===== MATERIAL FOR THIS EXERCISE =====

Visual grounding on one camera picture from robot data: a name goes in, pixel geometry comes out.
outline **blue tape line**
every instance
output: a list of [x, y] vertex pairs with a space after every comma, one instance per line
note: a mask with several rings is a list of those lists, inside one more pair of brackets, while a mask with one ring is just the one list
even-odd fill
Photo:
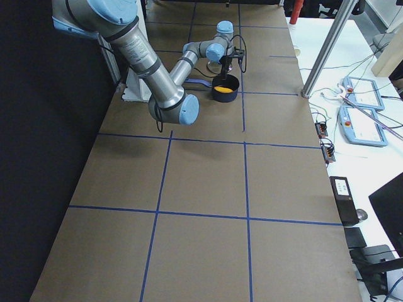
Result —
[[305, 220], [288, 220], [288, 219], [274, 219], [274, 218], [258, 218], [250, 217], [253, 221], [268, 221], [268, 222], [281, 222], [281, 223], [297, 223], [301, 225], [329, 225], [332, 227], [342, 227], [341, 223], [336, 222], [320, 222], [320, 221], [305, 221]]
[[321, 149], [320, 147], [298, 146], [298, 145], [280, 145], [277, 143], [246, 143], [250, 146], [271, 146], [271, 147], [284, 147], [284, 148], [302, 148], [302, 149]]
[[127, 209], [127, 208], [111, 208], [109, 206], [79, 206], [76, 204], [70, 204], [69, 208], [75, 209], [91, 209], [91, 210], [107, 210], [107, 211], [124, 211], [124, 212], [136, 212], [136, 213], [155, 213], [152, 210], [142, 210], [142, 209]]
[[242, 145], [242, 142], [229, 142], [225, 140], [198, 140], [194, 138], [173, 138], [173, 140], [177, 140], [180, 142], [202, 142], [202, 143], [229, 143], [233, 145]]
[[276, 30], [287, 30], [288, 27], [279, 27], [279, 26], [252, 26], [252, 25], [242, 25], [241, 27], [250, 27], [250, 28], [272, 28]]
[[188, 35], [188, 43], [190, 42], [191, 30], [193, 28], [193, 21], [195, 20], [195, 16], [196, 16], [196, 5], [197, 5], [197, 2], [195, 2], [195, 5], [193, 6], [193, 14], [191, 15], [190, 30], [189, 30], [189, 35]]
[[106, 137], [131, 137], [131, 138], [151, 138], [156, 140], [169, 140], [169, 137], [150, 137], [147, 135], [130, 135], [130, 134], [116, 134], [116, 133], [102, 133], [102, 132], [99, 132], [98, 135], [103, 135]]
[[244, 91], [244, 94], [274, 94], [278, 96], [298, 96], [299, 94], [297, 93], [284, 93], [284, 92], [250, 92], [250, 91]]
[[145, 24], [169, 24], [169, 25], [190, 25], [189, 23], [182, 22], [169, 22], [169, 21], [145, 21]]
[[164, 181], [165, 181], [165, 175], [166, 175], [166, 168], [168, 165], [168, 159], [169, 159], [169, 151], [171, 150], [171, 142], [172, 142], [172, 136], [173, 136], [173, 131], [171, 131], [171, 134], [169, 136], [169, 143], [168, 143], [168, 148], [166, 151], [166, 158], [165, 158], [165, 164], [164, 164], [164, 171], [162, 172], [162, 179], [161, 179], [161, 186], [159, 189], [159, 195], [158, 195], [158, 203], [157, 203], [157, 209], [156, 209], [156, 216], [154, 218], [154, 224], [152, 226], [152, 233], [151, 233], [151, 239], [150, 239], [150, 246], [149, 246], [149, 252], [147, 254], [147, 262], [145, 263], [145, 271], [144, 271], [144, 277], [143, 277], [143, 284], [141, 287], [141, 294], [140, 294], [140, 302], [143, 301], [144, 298], [144, 291], [145, 291], [145, 284], [147, 282], [147, 275], [149, 272], [149, 265], [150, 265], [150, 258], [151, 258], [151, 252], [152, 252], [152, 245], [154, 243], [154, 236], [156, 234], [156, 228], [157, 228], [157, 220], [158, 220], [158, 211], [159, 211], [159, 206], [161, 203], [161, 196], [162, 196], [162, 189], [164, 188]]
[[295, 58], [293, 55], [269, 55], [269, 58]]
[[179, 137], [148, 137], [146, 135], [122, 135], [114, 133], [99, 133], [99, 135], [106, 135], [111, 137], [131, 137], [131, 138], [151, 138], [158, 140], [177, 140], [180, 142], [201, 142], [201, 143], [228, 143], [231, 145], [254, 145], [254, 146], [271, 146], [282, 148], [304, 148], [304, 149], [321, 149], [320, 147], [299, 146], [299, 145], [281, 145], [277, 143], [252, 143], [252, 142], [231, 142], [226, 140], [200, 140], [195, 138], [179, 138]]
[[196, 26], [217, 26], [217, 24], [201, 24], [201, 23], [194, 23], [193, 25], [196, 25]]
[[247, 259], [249, 263], [249, 295], [253, 302], [253, 276], [252, 276], [252, 252], [251, 252], [251, 222], [249, 213], [249, 181], [247, 178], [247, 147], [244, 142], [244, 169], [245, 169], [245, 199], [246, 199], [246, 227], [247, 227]]
[[[142, 209], [130, 209], [130, 208], [112, 208], [107, 206], [79, 206], [72, 204], [69, 208], [76, 209], [89, 209], [89, 210], [103, 210], [103, 211], [122, 211], [122, 212], [134, 212], [134, 213], [150, 213], [156, 214], [157, 211], [154, 210], [142, 210]], [[231, 216], [231, 215], [216, 215], [216, 214], [200, 214], [200, 213], [186, 213], [186, 212], [173, 212], [173, 211], [158, 211], [161, 215], [178, 215], [178, 216], [196, 216], [196, 217], [206, 217], [206, 218], [222, 218], [222, 219], [236, 219], [236, 220], [247, 220], [247, 217], [242, 216]], [[261, 218], [261, 217], [249, 217], [249, 220], [253, 221], [267, 221], [267, 222], [280, 222], [280, 223], [298, 223], [303, 225], [330, 225], [330, 226], [341, 226], [341, 223], [332, 222], [320, 222], [320, 221], [304, 221], [304, 220], [286, 220], [286, 219], [276, 219], [276, 218]]]
[[207, 218], [223, 218], [223, 219], [235, 219], [246, 220], [246, 217], [241, 216], [229, 216], [229, 215], [216, 215], [216, 214], [199, 214], [199, 213], [185, 213], [185, 212], [172, 212], [172, 211], [160, 211], [159, 214], [164, 215], [178, 215], [178, 216], [194, 216], [194, 217], [207, 217]]

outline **black curtain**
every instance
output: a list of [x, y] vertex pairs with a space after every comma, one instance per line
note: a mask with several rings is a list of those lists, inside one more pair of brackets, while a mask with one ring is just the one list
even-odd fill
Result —
[[0, 301], [28, 301], [114, 87], [51, 0], [0, 4]]

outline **ur robot arm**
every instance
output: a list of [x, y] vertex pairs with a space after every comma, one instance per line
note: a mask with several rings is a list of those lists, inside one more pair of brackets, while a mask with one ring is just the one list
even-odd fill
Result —
[[99, 33], [118, 47], [151, 90], [151, 116], [160, 122], [190, 125], [199, 112], [197, 97], [182, 87], [199, 58], [220, 62], [234, 52], [232, 23], [221, 21], [210, 41], [192, 42], [169, 74], [139, 29], [137, 0], [52, 0], [56, 29], [96, 38]]

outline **black office chair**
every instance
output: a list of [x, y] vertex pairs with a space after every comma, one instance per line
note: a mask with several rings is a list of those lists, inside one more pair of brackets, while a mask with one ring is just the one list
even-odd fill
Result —
[[[305, 0], [304, 6], [301, 10], [300, 16], [304, 18], [319, 18], [321, 14], [326, 15], [328, 18], [334, 18], [343, 0]], [[286, 16], [291, 16], [295, 0], [285, 0], [284, 10]], [[320, 4], [328, 11], [321, 11]], [[365, 9], [365, 0], [359, 0], [352, 14], [362, 14]]]

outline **cable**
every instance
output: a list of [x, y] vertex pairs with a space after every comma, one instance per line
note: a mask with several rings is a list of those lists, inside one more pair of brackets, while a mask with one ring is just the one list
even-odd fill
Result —
[[327, 110], [326, 110], [325, 108], [320, 107], [319, 105], [316, 105], [316, 104], [311, 103], [311, 102], [308, 102], [308, 103], [309, 103], [310, 105], [312, 105], [312, 106], [318, 107], [318, 108], [320, 108], [321, 110], [323, 110], [323, 111], [325, 112], [325, 115], [326, 115], [326, 117], [327, 117], [327, 120], [330, 120], [330, 119], [331, 119], [331, 117], [328, 115]]
[[210, 78], [210, 79], [213, 79], [215, 76], [210, 76], [210, 75], [206, 75], [205, 73], [203, 73], [199, 68], [197, 68], [197, 67], [194, 67], [193, 69], [195, 69], [195, 70], [197, 70], [199, 73], [201, 73], [201, 75], [203, 76], [203, 77], [208, 77], [208, 78]]
[[375, 253], [375, 254], [365, 254], [365, 256], [375, 256], [375, 255], [380, 255], [384, 253], [389, 253], [389, 252], [397, 252], [398, 250], [385, 250], [383, 252]]
[[403, 280], [403, 276], [400, 277], [400, 278], [395, 282], [395, 284], [393, 284], [392, 288], [391, 288], [390, 291], [387, 293], [387, 295], [386, 295], [386, 297], [385, 297], [385, 299], [384, 299], [383, 302], [386, 302], [386, 301], [390, 298], [390, 296], [392, 295], [393, 290], [394, 290], [394, 289], [396, 288], [396, 286], [401, 282], [401, 280]]
[[389, 86], [389, 85], [391, 85], [391, 84], [392, 84], [392, 83], [390, 82], [390, 83], [388, 83], [388, 84], [382, 86], [381, 88], [376, 88], [376, 89], [374, 89], [374, 90], [369, 90], [369, 91], [364, 91], [364, 92], [352, 92], [352, 93], [349, 93], [349, 94], [363, 94], [363, 93], [368, 93], [368, 92], [372, 92], [372, 91], [378, 91], [378, 90], [381, 90], [381, 89], [383, 89], [383, 88], [385, 88], [386, 86]]
[[313, 93], [310, 94], [309, 97], [312, 97], [315, 93], [317, 93], [317, 92], [319, 92], [319, 91], [323, 91], [323, 90], [330, 90], [330, 91], [333, 92], [333, 93], [339, 94], [337, 91], [334, 91], [334, 90], [331, 89], [331, 88], [322, 88], [322, 89], [315, 90]]
[[[400, 13], [400, 11], [402, 10], [402, 8], [403, 8], [403, 6], [401, 6], [401, 7], [399, 8], [399, 10], [397, 11], [396, 15], [394, 16], [394, 18], [392, 19], [392, 21], [390, 22], [390, 24], [393, 24], [393, 22], [395, 21], [396, 17], [399, 15], [399, 13]], [[386, 35], [386, 34], [387, 34], [386, 32], [383, 34], [383, 36], [381, 37], [381, 39], [380, 39], [380, 41], [379, 41], [379, 43], [378, 43], [378, 46], [380, 45], [380, 42], [382, 42], [383, 38], [385, 38], [385, 35]]]
[[396, 131], [394, 131], [393, 129], [390, 129], [387, 125], [385, 125], [384, 123], [382, 123], [379, 119], [375, 118], [374, 116], [370, 115], [369, 113], [367, 113], [364, 109], [360, 108], [359, 106], [355, 105], [354, 103], [352, 103], [348, 98], [341, 96], [345, 102], [347, 102], [350, 106], [354, 107], [355, 109], [357, 109], [358, 111], [361, 111], [364, 115], [366, 115], [367, 117], [369, 117], [371, 120], [373, 120], [378, 126], [382, 127], [384, 130], [388, 131], [389, 133], [391, 133], [392, 135], [394, 135], [395, 137], [397, 137], [399, 140], [403, 141], [403, 136], [400, 135], [399, 133], [397, 133]]
[[385, 99], [398, 99], [399, 101], [403, 101], [402, 98], [399, 98], [397, 96], [380, 96], [380, 97]]
[[341, 106], [339, 107], [339, 109], [338, 109], [338, 113], [337, 113], [337, 116], [336, 116], [336, 123], [334, 124], [334, 130], [333, 130], [333, 143], [335, 143], [336, 142], [336, 129], [338, 128], [338, 125], [339, 125], [339, 115], [340, 115], [340, 110], [341, 110]]
[[242, 41], [244, 47], [245, 47], [245, 69], [242, 69], [242, 65], [241, 62], [238, 60], [238, 64], [239, 64], [239, 68], [241, 69], [241, 72], [244, 74], [246, 72], [246, 67], [247, 67], [247, 49], [246, 49], [246, 42], [245, 39], [241, 36], [241, 35], [234, 35], [231, 40], [229, 40], [230, 42], [233, 41], [234, 38], [239, 37], [239, 39]]
[[321, 137], [319, 140], [321, 141], [321, 147], [325, 147], [328, 156], [332, 157], [334, 155], [334, 144], [333, 144], [333, 142], [330, 139], [328, 139], [327, 137]]
[[157, 130], [159, 133], [162, 133], [164, 131], [164, 122], [162, 121], [162, 113], [161, 113], [161, 108], [158, 106], [157, 102], [154, 106], [154, 112], [156, 114], [156, 124], [157, 124]]
[[311, 114], [313, 114], [313, 115], [321, 115], [321, 116], [323, 116], [324, 118], [325, 118], [325, 121], [324, 122], [327, 122], [328, 121], [328, 119], [326, 118], [326, 116], [325, 115], [323, 115], [322, 113], [320, 113], [320, 112], [311, 112]]
[[388, 117], [388, 116], [386, 116], [386, 115], [383, 115], [383, 114], [381, 114], [381, 112], [378, 112], [378, 114], [379, 114], [380, 116], [383, 116], [384, 118], [387, 118], [388, 120], [394, 121], [395, 123], [397, 123], [397, 124], [400, 125], [400, 126], [389, 127], [389, 128], [391, 128], [391, 129], [396, 129], [396, 128], [403, 127], [403, 123], [401, 123], [401, 122], [399, 122], [399, 121], [397, 121], [397, 120], [394, 120], [393, 118], [390, 118], [390, 117]]
[[[107, 52], [112, 53], [116, 57], [116, 52], [114, 52], [112, 49], [109, 49], [108, 47], [105, 47], [101, 44], [98, 44], [98, 46], [102, 49], [105, 49]], [[123, 59], [125, 61], [125, 65], [127, 65], [128, 68], [130, 68], [134, 71], [133, 67], [130, 65], [129, 62], [127, 62], [127, 59], [123, 55], [119, 55], [119, 57], [121, 57], [121, 59]]]
[[[392, 22], [391, 22], [390, 24], [392, 24], [392, 23], [395, 21], [397, 15], [400, 13], [402, 7], [403, 7], [403, 6], [401, 6], [401, 7], [399, 8], [398, 12], [397, 12], [396, 15], [394, 16], [394, 18], [393, 18], [393, 20], [392, 20]], [[381, 37], [381, 39], [380, 39], [380, 41], [379, 41], [379, 43], [378, 43], [378, 46], [381, 45], [381, 42], [382, 42], [383, 38], [385, 38], [385, 35], [386, 35], [386, 32], [385, 32], [385, 33], [383, 34], [383, 36]], [[371, 58], [371, 61], [366, 65], [366, 67], [365, 67], [365, 69], [364, 69], [364, 72], [362, 73], [361, 77], [357, 80], [357, 83], [356, 83], [355, 86], [353, 87], [353, 90], [355, 89], [355, 87], [357, 87], [358, 83], [362, 80], [363, 76], [365, 75], [365, 72], [366, 72], [367, 68], [368, 68], [368, 67], [370, 66], [370, 64], [372, 63], [372, 60], [373, 60], [373, 58], [375, 57], [375, 54], [378, 53], [378, 52], [380, 52], [380, 51], [382, 51], [388, 44], [389, 44], [389, 43], [385, 43], [385, 45], [382, 45], [382, 47], [377, 48], [377, 50], [373, 53], [372, 58]], [[357, 65], [352, 71], [350, 71], [350, 72], [347, 74], [346, 77], [348, 77], [348, 76], [349, 76], [354, 70], [356, 70], [362, 63], [360, 63], [360, 64]]]
[[[350, 64], [350, 65], [342, 65], [342, 66], [335, 66], [335, 67], [323, 67], [323, 69], [338, 69], [338, 68], [351, 67], [351, 66], [353, 66], [353, 65], [355, 65], [355, 64], [362, 63], [362, 62], [368, 60], [368, 59], [369, 59], [370, 57], [372, 57], [373, 55], [374, 55], [374, 54], [371, 54], [371, 55], [367, 56], [365, 59], [363, 59], [363, 60], [361, 60], [361, 61], [354, 62], [354, 63], [352, 63], [352, 64]], [[312, 70], [312, 68], [301, 68], [300, 70]]]

=====

Lines in the listing above that hold the string "black" need counting. Please reply with the total only.

2